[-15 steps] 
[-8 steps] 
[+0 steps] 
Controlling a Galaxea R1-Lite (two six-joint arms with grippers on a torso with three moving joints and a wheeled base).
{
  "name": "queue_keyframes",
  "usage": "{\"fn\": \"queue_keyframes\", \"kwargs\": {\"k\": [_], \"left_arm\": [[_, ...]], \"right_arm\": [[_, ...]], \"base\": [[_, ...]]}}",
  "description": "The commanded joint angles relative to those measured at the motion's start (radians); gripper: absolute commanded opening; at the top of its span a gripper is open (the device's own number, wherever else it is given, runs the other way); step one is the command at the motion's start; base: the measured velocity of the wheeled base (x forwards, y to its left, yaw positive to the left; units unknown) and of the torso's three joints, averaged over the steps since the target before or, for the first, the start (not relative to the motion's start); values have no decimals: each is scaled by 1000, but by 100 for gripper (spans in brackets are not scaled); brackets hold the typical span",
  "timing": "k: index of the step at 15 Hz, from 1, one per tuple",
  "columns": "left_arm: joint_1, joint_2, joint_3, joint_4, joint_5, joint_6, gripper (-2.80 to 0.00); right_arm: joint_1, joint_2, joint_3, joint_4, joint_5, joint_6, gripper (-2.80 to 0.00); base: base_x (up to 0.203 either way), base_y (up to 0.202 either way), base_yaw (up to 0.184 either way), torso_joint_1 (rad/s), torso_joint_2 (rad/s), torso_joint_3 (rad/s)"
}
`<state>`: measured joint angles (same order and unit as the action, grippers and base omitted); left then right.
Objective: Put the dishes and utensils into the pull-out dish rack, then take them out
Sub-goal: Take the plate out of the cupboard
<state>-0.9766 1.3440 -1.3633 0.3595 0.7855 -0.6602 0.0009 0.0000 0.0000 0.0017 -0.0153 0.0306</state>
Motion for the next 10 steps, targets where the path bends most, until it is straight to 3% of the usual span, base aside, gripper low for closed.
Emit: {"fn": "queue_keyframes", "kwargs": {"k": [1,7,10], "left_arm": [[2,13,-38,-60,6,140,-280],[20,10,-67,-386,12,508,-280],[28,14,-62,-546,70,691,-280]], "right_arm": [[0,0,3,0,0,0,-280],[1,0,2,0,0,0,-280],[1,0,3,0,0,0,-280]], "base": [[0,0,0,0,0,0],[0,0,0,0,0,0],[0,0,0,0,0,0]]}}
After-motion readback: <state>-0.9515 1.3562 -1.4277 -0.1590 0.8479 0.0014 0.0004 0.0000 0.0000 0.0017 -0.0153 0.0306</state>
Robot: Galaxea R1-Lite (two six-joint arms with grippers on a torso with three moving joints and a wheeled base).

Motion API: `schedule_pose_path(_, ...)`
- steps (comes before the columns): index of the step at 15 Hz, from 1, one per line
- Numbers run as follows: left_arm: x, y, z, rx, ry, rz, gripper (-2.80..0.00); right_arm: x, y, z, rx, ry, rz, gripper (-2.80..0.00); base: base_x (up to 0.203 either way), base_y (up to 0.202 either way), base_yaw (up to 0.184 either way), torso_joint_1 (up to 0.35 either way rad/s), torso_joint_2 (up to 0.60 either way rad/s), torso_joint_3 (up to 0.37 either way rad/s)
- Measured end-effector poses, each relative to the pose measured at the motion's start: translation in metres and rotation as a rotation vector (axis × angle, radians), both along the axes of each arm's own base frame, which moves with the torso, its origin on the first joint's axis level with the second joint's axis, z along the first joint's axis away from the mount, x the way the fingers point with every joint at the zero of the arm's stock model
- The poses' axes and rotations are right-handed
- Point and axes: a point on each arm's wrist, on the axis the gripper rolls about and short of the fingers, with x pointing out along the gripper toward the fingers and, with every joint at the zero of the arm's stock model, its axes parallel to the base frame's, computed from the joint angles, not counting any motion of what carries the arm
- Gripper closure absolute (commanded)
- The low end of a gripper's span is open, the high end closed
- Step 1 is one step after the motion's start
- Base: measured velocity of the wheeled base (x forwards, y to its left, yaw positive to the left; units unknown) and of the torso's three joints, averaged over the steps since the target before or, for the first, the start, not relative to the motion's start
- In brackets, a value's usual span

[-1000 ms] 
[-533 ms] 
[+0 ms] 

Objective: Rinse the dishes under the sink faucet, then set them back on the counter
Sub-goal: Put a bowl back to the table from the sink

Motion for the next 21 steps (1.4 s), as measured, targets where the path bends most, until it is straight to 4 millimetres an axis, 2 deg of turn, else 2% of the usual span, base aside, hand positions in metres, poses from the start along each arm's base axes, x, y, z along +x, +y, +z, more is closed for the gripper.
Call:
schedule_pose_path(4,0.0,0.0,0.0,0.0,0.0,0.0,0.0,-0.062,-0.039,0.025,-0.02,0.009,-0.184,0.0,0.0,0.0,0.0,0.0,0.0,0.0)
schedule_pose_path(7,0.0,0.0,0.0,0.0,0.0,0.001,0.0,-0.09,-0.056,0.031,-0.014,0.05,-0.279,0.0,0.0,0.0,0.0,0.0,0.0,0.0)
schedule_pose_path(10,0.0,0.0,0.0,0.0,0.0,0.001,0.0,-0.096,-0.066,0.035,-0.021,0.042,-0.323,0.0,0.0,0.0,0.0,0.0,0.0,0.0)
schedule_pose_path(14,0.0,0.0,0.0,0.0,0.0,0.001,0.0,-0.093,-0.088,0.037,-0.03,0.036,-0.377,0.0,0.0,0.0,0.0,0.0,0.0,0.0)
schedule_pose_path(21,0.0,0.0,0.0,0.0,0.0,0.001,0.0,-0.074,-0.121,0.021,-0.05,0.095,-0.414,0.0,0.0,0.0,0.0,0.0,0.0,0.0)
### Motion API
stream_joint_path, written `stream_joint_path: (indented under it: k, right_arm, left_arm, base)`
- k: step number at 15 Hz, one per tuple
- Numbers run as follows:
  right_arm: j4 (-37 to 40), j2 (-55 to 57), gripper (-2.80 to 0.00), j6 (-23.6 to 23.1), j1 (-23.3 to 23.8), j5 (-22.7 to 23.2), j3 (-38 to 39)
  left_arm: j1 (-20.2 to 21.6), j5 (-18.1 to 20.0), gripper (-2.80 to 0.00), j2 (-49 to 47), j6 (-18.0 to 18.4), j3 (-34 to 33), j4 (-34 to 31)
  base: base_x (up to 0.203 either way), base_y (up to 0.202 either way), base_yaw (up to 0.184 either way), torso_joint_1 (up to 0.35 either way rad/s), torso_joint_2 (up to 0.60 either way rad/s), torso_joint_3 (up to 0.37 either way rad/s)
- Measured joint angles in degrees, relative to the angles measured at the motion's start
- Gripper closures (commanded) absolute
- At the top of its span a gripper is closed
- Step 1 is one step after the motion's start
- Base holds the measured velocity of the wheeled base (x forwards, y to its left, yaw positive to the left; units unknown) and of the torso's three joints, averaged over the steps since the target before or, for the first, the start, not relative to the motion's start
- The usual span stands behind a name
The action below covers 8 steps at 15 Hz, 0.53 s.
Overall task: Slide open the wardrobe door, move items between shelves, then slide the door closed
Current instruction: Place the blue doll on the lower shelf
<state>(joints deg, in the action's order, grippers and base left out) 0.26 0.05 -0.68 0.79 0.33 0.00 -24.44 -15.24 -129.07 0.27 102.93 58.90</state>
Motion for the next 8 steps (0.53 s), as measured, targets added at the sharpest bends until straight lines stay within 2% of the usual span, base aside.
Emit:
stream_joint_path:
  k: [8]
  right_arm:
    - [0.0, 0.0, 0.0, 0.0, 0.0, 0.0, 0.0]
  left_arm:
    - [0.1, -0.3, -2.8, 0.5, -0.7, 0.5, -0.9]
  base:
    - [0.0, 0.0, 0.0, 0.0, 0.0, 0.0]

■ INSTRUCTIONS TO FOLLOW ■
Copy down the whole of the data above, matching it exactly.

■ SOLUTION TO THIS EXERCISE ■
[-15 steps] 
[-8 steps] 
[+0 steps] 
Controlling a Galaxea R1-Lite (two six-joint arms with grippers on a torso with three moving joints and a wheeled base).
{
  "name": "queue_keyframes",
  "usage": "{\"fn\": \"queue_keyframes\", \"kwargs\": {\"k\": [_], \"left_arm\": [[_, ...]], \"right_arm\": [[_, ...]], \"base\": [[_, ...]]}}",
  "description": "The commanded joint angles relative to those measured at the motion's start (radians); gripper: absolute commanded opening; at the top of its span a gripper is open (the device's own number, wherever else it is given, runs the other way); step one is the command at the motion's start; base: the measured velocity of the wheeled base (x forwards, y to its left, yaw positive to the left; units unknown) and of the torso's three joints, averaged over the steps since the target before or, for the first, the start (not relative to the motion's start); values have no decimals: each is scaled by 1000, but by 100 for gripper (spans in brackets are not scaled); brackets hold the typical span",
  "timing": "k: index of the step at 15 Hz, from 1, one per tuple",
  "columns": "left_arm: joint_1, joint_2, joint_3, joint_4, joint_5, joint_6, gripper (-2.80 to 0.00); right_arm: joint_1, joint_2, joint_3, joint_4, joint_5, joint_6, gripper (-2.80 to 0.00); base: base_x (up to 0.203 either way), base_y (up to 0.202 either way), base_yaw (up to 0.184 either way), torso_joint_1 (rad/s), torso_joint_2 (rad/s), torso_joint_3 (rad/s)"
}
`<state>`: measured joint angles (same order and unit as the action, grippers and base omitted); left then right.
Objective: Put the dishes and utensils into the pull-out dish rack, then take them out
Sub-goal: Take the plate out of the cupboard
<state>-0.9766 1.3440 -1.3633 0.3595 0.7855 -0.6602 0.0009 0.0000 0.0000 0.0017 -0.0153 0.0306</state>
Motion for the next 10 steps, targets where the path bends most, until it is straight to 3% of the usual span, base aside, gripper low for closed.
Emit: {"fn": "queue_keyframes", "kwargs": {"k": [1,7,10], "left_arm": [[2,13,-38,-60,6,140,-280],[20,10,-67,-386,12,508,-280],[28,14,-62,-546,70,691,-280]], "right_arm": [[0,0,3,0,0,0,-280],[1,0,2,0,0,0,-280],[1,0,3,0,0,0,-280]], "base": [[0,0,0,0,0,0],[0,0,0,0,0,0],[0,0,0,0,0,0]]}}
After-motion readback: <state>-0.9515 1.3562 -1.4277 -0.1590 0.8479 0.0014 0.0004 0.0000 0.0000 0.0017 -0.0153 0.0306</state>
Robot: Galaxea R1-Lite (two six-joint arms with grippers on a torso with three moving joints and a wheeled base).

Motion API: `schedule_pose_path(_, ...)`
- steps (comes before the columns): index of the step at 15 Hz, from 1, one per line
- Numbers run as follows: left_arm: x, y, z, rx, ry, rz, gripper (-2.80..0.00); right_arm: x, y, z, rx, ry, rz, gripper (-2.80..0.00); base: base_x (up to 0.203 either way), base_y (up to 0.202 either way), base_yaw (up to 0.184 either way), torso_joint_1 (up to 0.35 either way rad/s), torso_joint_2 (up to 0.60 either way rad/s), torso_joint_3 (up to 0.37 either way rad/s)
- Measured end-effector poses, each relative to the pose measured at the motion's start: translation in metres and rotation as a rotation vector (axis × angle, radians), both along the axes of each arm's own base frame, which moves with the torso, its origin on the first joint's axis level with the second joint's axis, z along the first joint's axis away from the mount, x the way the fingers point with every joint at the zero of the arm's stock model
- The poses' axes and rotations are right-handed
- Point and axes: a point on each arm's wrist, on the axis the gripper rolls about and short of the fingers, with x pointing out along the gripper toward the fingers and, with every joint at the zero of the arm's stock model, its axes parallel to the base frame's, computed from the joint angles, not counting any motion of what carries the arm
- Gripper closure absolute (commanded)
- The low end of a gripper's span is open, the high end closed
- Step 1 is one step after the motion's start
- Base: measured velocity of the wheeled base (x forwards, y to its left, yaw positive to the left; units unknown) and of the torso's three joints, averaged over the steps since the target before or, for the first, the start, not relative to the motion's start
- In brackets, a value's usual span

[-1000 ms] 
[-533 ms] 
[+0 ms] 

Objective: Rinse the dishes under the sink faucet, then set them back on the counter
Sub-goal: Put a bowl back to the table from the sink

Motion for the next 21 steps (1.4 s), as measured, targets where the path bends most, until it is straight to 4 millimetres an axis, 2 deg of turn, else 2% of the usual span, base aside, hand positions in metres, poses from the start along each arm's base axes, x, y, z along +x, +y, +z, more is closed for the gripper.
Call:
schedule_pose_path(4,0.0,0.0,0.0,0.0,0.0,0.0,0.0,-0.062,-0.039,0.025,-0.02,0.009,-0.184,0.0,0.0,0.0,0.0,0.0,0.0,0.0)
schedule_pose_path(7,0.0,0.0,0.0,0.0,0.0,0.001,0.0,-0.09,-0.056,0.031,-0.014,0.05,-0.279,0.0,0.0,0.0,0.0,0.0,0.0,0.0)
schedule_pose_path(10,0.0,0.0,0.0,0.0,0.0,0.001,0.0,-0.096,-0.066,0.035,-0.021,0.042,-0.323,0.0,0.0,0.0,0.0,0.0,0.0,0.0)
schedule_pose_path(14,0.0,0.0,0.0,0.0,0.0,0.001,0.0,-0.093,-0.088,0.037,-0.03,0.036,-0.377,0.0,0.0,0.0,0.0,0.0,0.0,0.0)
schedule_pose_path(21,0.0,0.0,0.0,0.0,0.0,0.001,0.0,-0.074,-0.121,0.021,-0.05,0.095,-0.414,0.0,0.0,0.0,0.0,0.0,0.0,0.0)
### Motion API
stream_joint_path, written `stream_joint_path: (indented under it: k, right_arm, left_arm, base)`
- k: step number at 15 Hz, one per tuple
- Numbers run as follows:
  right_arm: j4 (-37 to 40), j2 (-55 to 57), gripper (-2.80 to 0.00), j6 (-23.6 to 23.1), j1 (-23.3 to 23.8), j5 (-22.7 to 23.2), j3 (-38 to 39)
  left_arm: j1 (-20.2 to 21.6), j5 (-18.1 to 20.0), gripper (-2.80 to 0.00), j2 (-49 to 47), j6 (-18.0 to 18.4), j3 (-34 to 33), j4 (-34 to 31)
  base: base_x (up to 0.203 either way), base_y (up to 0.202 either way), base_yaw (up to 0.184 either way), torso_joint_1 (up to 0.35 either way rad/s), torso_joint_2 (up to 0.60 either way rad/s), torso_joint_3 (up to 0.37 either way rad/s)
- Measured joint angles in degrees, relative to the angles measured at the motion's start
- Gripper closures (commanded) absolute
- At the top of its span a gripper is closed
- Step 1 is one step after the motion's start
- Base holds the measured velocity of the wheeled base (x forwards, y to its left, yaw positive to the left; units unknown) and of the torso's three joints, averaged over the steps since the target before or, for the first, the start, not relative to the motion's start
- The usual span stands behind a name
The action below covers 8 steps at 15 Hz, 0.53 s.
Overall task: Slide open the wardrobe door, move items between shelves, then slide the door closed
Current instruction: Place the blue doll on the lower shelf
<state>(joints deg, in the action's order, grippers and base left out) 0.26 0.05 -0.68 0.79 0.33 0.00 -24.44 -15.24 -129.07 0.27 102.93 58.90</state>
Motion for the next 8 steps (0.53 s), as measured, targets added at the sharpest bends until straight lines stay within 2% of the usual span, base aside.
Emit:
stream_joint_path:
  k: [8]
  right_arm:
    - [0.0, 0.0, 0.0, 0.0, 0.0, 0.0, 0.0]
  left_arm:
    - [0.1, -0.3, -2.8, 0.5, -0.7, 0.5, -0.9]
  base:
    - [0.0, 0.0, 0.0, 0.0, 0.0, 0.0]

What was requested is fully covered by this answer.